Apprendre à étouffer sa vie pour la soumettre aux lois du marché prend en Occident des voies plus pernicieuses. La propagande y revêt des formes détournées, véhiculées par la pub, les animations et les séries télévisées, les discours politiques, l’information, etc. La protection de l’ordre établi contre les dangers de l’enfance y est souvent déguisée en action de l’ordre pour la protection de l’enfance en danger.

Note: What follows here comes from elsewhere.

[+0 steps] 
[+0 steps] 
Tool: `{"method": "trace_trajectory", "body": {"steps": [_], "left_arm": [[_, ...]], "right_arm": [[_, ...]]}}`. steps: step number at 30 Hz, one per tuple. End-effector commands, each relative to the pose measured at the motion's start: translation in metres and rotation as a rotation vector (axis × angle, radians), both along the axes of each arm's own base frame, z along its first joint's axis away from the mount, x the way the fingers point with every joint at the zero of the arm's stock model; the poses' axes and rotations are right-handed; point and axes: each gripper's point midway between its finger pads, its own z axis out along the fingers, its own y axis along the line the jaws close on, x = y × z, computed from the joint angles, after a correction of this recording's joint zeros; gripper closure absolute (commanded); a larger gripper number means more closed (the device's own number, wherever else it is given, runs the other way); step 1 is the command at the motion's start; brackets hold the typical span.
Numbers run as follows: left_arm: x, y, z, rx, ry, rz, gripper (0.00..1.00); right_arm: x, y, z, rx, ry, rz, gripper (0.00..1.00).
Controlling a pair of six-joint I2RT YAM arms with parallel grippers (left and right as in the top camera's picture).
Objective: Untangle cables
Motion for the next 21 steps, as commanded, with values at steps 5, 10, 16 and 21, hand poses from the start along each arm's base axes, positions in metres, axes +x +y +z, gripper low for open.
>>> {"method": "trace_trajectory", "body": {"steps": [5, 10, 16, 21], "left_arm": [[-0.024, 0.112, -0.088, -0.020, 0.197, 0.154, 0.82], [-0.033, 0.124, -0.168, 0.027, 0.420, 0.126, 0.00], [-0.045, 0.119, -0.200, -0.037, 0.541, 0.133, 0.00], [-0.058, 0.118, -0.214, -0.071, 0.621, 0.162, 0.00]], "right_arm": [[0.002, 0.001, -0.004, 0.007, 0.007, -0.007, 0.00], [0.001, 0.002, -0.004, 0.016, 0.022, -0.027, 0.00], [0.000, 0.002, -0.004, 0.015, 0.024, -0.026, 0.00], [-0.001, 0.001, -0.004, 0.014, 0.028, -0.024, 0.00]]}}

De leur point de vue, le bonheur joyeux, l’exubérance, le trop-plein de vie, le plaisir, l’insouciance, sont des démons qui guettent la jeunesse afin de la précipiter dans des conduites incompatibles avec la logique de la productivité compétitive.

On protège alors la société contre les périls de l’anarchisme juvénile (dont l’exercice sans règle de la camaraderie est une des formes les plus évidentes). On enferme les enfants rebelles, comme s’ils étaient plus dangereux que des gangsters. On invente des couvre-feux pour les moins de treize ans. On criminalise les enfants fugueurs. On interdit les rassemblements musicaux de jeunes non encadrés. On traque les jeux sexuels des jeunes, surtout partagés, comme des troubles de l’ordre public. On contraint les parents à devenir répressifs, à l’aide de sanctions disciplinaires ou financières. On juge comme des malfrats les lycéens frondeurs et impertinents. Jamais la pédophobie, ou « haine des enfants », n’a été si grande que dans cet univers carcéral aseptisé qui sert de modèle aux métropoles du capitalisme victorieux.

Une société qui voit ainsi des ennemis potentiels dans ses propres enfants n’est plus vraiment digne d’être appelée « humaine ». L’empêcher d’empoisonner le mental et les émotions des habitants de la planète devient une nécessité vitale. Avec humour, joie, plaisir et dérision, bien sûr. Car la tristesse des politiques est le masque de malheur de leurs trahisons. Il nous faut lire le monde avec des yeux neufs. Voir dans la misère autre chose que la misère. Discerner la part de civilité portée dans l’impertinence et celle d’incivilité que génère la soumission. Proclamer haut et fort que la discipline n’est que la force des armées et que ni la liberté, ni l’égalité, ni la fraternité, n’en ont besoin.